--- Extracted data Enclosed Below ---

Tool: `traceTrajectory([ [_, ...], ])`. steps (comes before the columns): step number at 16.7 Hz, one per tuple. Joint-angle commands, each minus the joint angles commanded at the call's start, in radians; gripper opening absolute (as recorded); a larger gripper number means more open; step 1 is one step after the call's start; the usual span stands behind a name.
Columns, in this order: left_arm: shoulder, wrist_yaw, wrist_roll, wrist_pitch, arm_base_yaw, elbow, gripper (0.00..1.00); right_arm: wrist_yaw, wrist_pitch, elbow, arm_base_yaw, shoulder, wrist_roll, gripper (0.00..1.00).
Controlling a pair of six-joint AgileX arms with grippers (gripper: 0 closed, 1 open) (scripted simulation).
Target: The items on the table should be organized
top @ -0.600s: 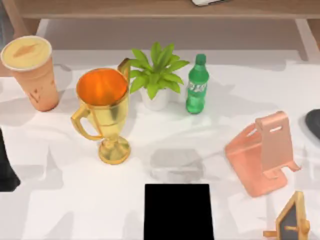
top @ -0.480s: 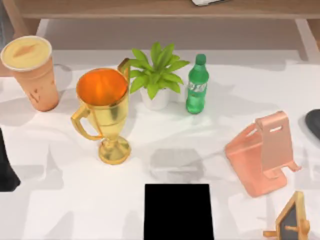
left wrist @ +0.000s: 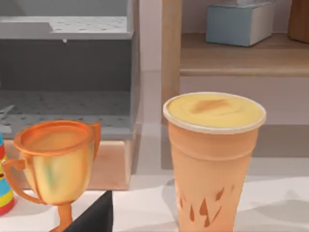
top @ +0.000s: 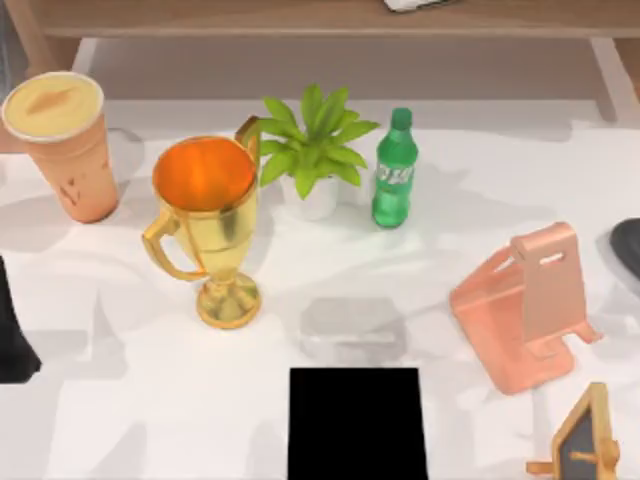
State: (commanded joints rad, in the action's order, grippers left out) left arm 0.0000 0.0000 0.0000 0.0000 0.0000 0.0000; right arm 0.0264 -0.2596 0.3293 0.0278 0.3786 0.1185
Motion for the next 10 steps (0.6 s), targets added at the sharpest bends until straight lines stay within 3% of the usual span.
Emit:
traceTrajectory([
  [10,0.0,0.0,0.0,0.0,0.0,0.0,1.0,-0.023,-0.586,0.785,0.006,1.094,0.24,1.0],
])
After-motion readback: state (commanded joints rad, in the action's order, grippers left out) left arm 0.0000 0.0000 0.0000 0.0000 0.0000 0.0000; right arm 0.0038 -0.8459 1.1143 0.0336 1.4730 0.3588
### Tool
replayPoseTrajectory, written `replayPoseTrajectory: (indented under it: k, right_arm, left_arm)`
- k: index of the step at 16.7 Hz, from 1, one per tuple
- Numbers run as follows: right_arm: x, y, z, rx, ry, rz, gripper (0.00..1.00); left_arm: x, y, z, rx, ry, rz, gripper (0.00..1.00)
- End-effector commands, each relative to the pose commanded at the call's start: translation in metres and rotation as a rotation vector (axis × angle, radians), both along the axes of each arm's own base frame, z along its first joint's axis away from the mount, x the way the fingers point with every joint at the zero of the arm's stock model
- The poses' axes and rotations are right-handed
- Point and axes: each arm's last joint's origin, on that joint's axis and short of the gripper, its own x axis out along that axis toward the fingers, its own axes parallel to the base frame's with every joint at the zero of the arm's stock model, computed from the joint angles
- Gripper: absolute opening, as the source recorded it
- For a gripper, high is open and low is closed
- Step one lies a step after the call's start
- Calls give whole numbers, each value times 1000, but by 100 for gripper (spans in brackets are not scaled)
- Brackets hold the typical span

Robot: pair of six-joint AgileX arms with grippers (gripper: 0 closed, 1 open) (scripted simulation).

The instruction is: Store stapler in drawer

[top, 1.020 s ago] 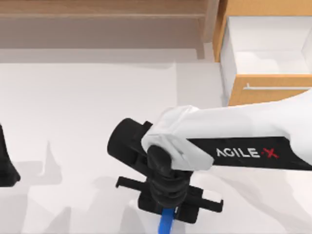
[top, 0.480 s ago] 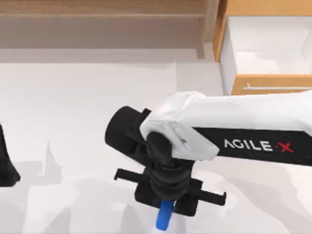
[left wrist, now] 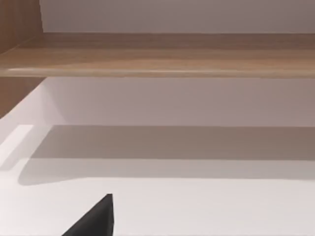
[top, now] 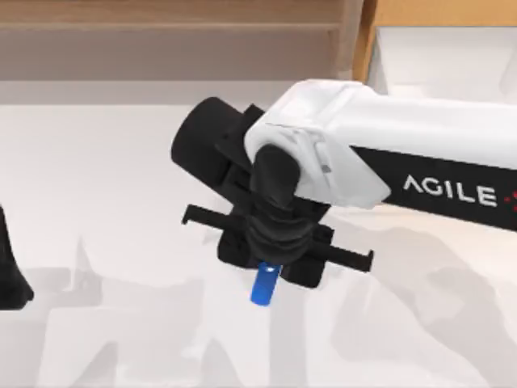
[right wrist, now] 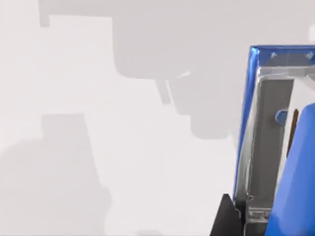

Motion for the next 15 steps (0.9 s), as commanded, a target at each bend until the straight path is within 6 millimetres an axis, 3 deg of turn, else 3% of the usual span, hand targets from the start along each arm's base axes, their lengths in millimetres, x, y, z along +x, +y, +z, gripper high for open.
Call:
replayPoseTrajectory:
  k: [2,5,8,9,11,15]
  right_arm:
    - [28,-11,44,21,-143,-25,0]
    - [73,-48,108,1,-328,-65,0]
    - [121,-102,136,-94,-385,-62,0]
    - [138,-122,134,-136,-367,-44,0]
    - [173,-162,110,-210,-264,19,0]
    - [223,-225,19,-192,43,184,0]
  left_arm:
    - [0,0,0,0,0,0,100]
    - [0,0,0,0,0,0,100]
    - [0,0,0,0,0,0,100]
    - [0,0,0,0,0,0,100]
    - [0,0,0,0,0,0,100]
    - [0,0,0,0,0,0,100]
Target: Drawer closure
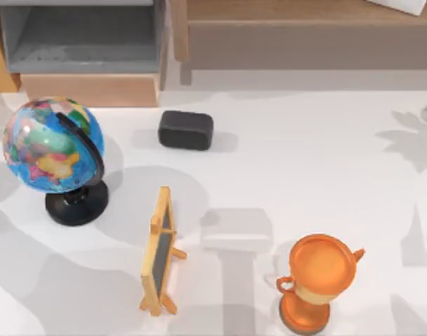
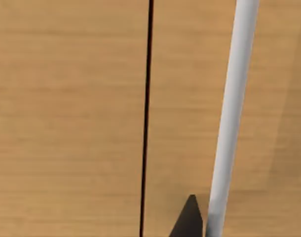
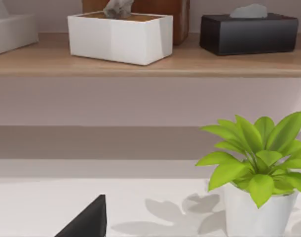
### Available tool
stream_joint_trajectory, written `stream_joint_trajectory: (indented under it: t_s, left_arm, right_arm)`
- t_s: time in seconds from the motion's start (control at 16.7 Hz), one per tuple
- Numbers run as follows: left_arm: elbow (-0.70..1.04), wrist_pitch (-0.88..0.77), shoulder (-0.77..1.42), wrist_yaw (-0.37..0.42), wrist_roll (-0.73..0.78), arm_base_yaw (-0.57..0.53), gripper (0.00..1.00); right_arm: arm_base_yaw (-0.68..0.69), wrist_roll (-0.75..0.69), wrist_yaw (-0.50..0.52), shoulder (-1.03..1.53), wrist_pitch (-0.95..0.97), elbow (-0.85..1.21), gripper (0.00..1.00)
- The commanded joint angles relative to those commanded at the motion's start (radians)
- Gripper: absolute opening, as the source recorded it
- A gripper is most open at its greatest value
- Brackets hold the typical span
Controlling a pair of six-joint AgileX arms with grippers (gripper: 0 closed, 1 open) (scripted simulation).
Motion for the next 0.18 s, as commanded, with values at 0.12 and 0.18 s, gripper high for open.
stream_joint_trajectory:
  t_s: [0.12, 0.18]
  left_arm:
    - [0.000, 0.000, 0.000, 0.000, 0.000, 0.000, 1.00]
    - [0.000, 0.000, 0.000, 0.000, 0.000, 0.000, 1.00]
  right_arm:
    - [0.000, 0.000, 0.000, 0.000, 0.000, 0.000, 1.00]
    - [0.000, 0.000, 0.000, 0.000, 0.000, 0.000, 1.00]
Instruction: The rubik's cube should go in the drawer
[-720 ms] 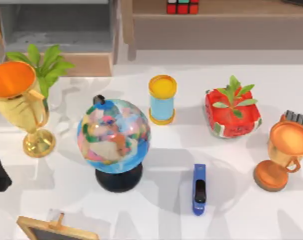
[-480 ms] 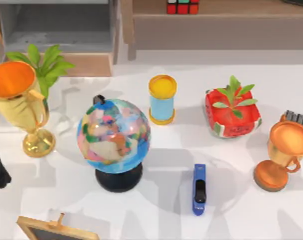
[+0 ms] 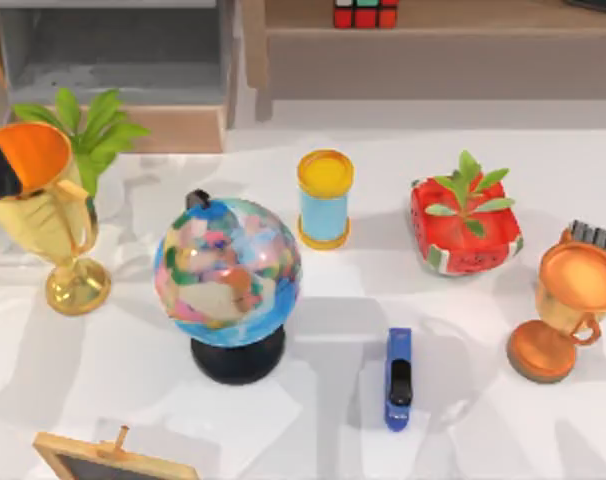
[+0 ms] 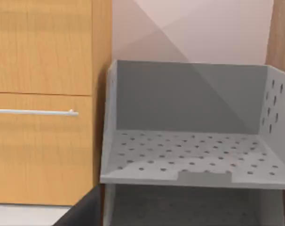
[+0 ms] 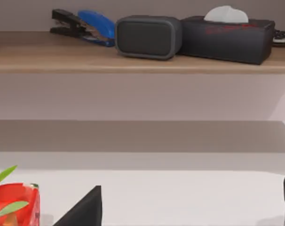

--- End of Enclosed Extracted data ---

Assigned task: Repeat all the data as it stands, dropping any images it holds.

Answer box:
Tool: `traceTrajectory([ [_, ...], ])`. steps (comes before the columns): step number at 16.7 Hz, one per tuple. Joint-angle commands, each minus the joint angles commanded at the call's start, in radians; gripper opening absolute (as recorded); a larger gripper number means more open; step 1 is one step after the call's start; the usual span stands behind a name.
Columns, in this order: left_arm: shoulder, wrist_yaw, wrist_roll, wrist_pitch, arm_base_yaw, elbow, gripper (0.00..1.00); right_arm: wrist_yaw, wrist_pitch, elbow, arm_base_yaw, shoulder, wrist_roll, gripper (0.00..1.00).
Controlling a pair of six-joint AgileX arms with grippers (gripper: 0 closed, 1 open) (scripted simulation).
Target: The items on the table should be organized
top @ -0.600s: 
top @ -0.480s: 
left wrist @ +0.000s: 
top @ +0.000s: 
State: (commanded joints rad, in the action's order, grippers left out) left arm 0.0000 0.0000 0.0000 0.0000 0.0000 0.0000; right arm 0.0264 -0.2596 0.3293 0.0278 0.3786 0.1185
Motion for the next 10 steps (0.6 s), targets added at the sharpest bends until straight lines stay within 3% of the usual span.
Emit:
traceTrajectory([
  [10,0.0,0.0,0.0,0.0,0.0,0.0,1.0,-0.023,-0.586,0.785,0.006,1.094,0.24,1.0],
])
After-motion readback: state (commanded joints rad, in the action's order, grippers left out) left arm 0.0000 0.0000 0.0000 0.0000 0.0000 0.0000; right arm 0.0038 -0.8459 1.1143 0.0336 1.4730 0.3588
### Tool
replayPoseTrajectory, written `replayPoseTrajectory: (indented under it: k, right_arm, left_arm)`
- k: index of the step at 16.7 Hz, from 1, one per tuple
- Numbers run as follows: right_arm: x, y, z, rx, ry, rz, gripper (0.00..1.00); left_arm: x, y, z, rx, ry, rz, gripper (0.00..1.00)
- End-effector commands, each relative to the pose commanded at the call's start: translation in metres and rotation as a rotation vector (axis × angle, radians), both along the axes of each arm's own base frame, z along its first joint's axis away from the mount, x the way the fingers point with every joint at the zero of the arm's stock model
- The poses' axes and rotations are right-handed
- Point and axes: each arm's last joint's origin, on that joint's axis and short of the gripper, its own x axis out along that axis toward the fingers, its own axes parallel to the base frame's with every joint at the zero of the arm's stock model, computed from the joint angles
- Gripper: absolute opening, as the source recorded it
- For a gripper, high is open and low is closed
- Step one lies a step after the call's start
- Calls give whole numbers, each value times 1000, but by 100 for gripper (spans in brackets are not scaled)
- Brackets hold the typical span

Robot: pair of six-joint AgileX arms with grippers (gripper: 0 closed, 1 open) (scripted simulation).

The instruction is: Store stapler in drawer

[top, 1.020 s ago] 
[top, 0.480 s ago] 
[left wrist, now] 
[top, now] 
[right wrist, now] 

Motion for the next 15 steps (0.9 s), as commanded, a target at each bend until the straight path is within 6 millimetres an axis, 3 deg of turn, else 3% of the usual span, hand targets from the start along each arm's base axes, their lengths in millimetres, x, y, z along +x, +y, +z, gripper high for open.
Call:
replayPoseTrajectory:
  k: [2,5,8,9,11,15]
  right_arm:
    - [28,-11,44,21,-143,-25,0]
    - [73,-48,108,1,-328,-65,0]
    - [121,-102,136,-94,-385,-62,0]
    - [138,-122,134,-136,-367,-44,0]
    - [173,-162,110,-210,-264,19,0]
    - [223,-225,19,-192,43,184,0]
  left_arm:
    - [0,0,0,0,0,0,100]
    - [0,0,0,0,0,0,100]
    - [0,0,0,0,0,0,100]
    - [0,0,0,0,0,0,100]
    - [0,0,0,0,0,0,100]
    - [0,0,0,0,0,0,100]
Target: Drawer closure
### Available tool
stream_joint_trajectory, written `stream_joint_trajectory: (indented under it: t_s, left_arm, right_arm)`
- t_s: time in seconds from the motion's start (control at 16.7 Hz), one per tuple
- Numbers run as follows: left_arm: elbow (-0.70..1.04), wrist_pitch (-0.88..0.77), shoulder (-0.77..1.42), wrist_yaw (-0.37..0.42), wrist_roll (-0.73..0.78), arm_base_yaw (-0.57..0.53), gripper (0.00..1.00); right_arm: arm_base_yaw (-0.68..0.69), wrist_roll (-0.75..0.69), wrist_yaw (-0.50..0.52), shoulder (-1.03..1.53), wrist_pitch (-0.95..0.97), elbow (-0.85..1.21), gripper (0.00..1.00)
- The commanded joint angles relative to those commanded at the motion's start (radians)
- Gripper: absolute opening, as the source recorded it
- A gripper is most open at its greatest value
- Brackets hold the typical span
Controlling a pair of six-joint AgileX arms with grippers (gripper: 0 closed, 1 open) (scripted simulation).
Motion for the next 0.18 s, as commanded, with values at 0.12 and 0.18 s, gripper high for open.
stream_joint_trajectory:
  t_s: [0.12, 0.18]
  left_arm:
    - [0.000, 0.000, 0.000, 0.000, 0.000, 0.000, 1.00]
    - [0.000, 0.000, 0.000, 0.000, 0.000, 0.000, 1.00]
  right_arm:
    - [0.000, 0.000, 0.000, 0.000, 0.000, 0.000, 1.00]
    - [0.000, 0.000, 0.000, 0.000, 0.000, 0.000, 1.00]
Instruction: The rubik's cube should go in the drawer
[-720 ms] 
[-480 ms] 
[+0 ms] 
[+0 ms] 
[+0 ms] 

The generated output is now complete.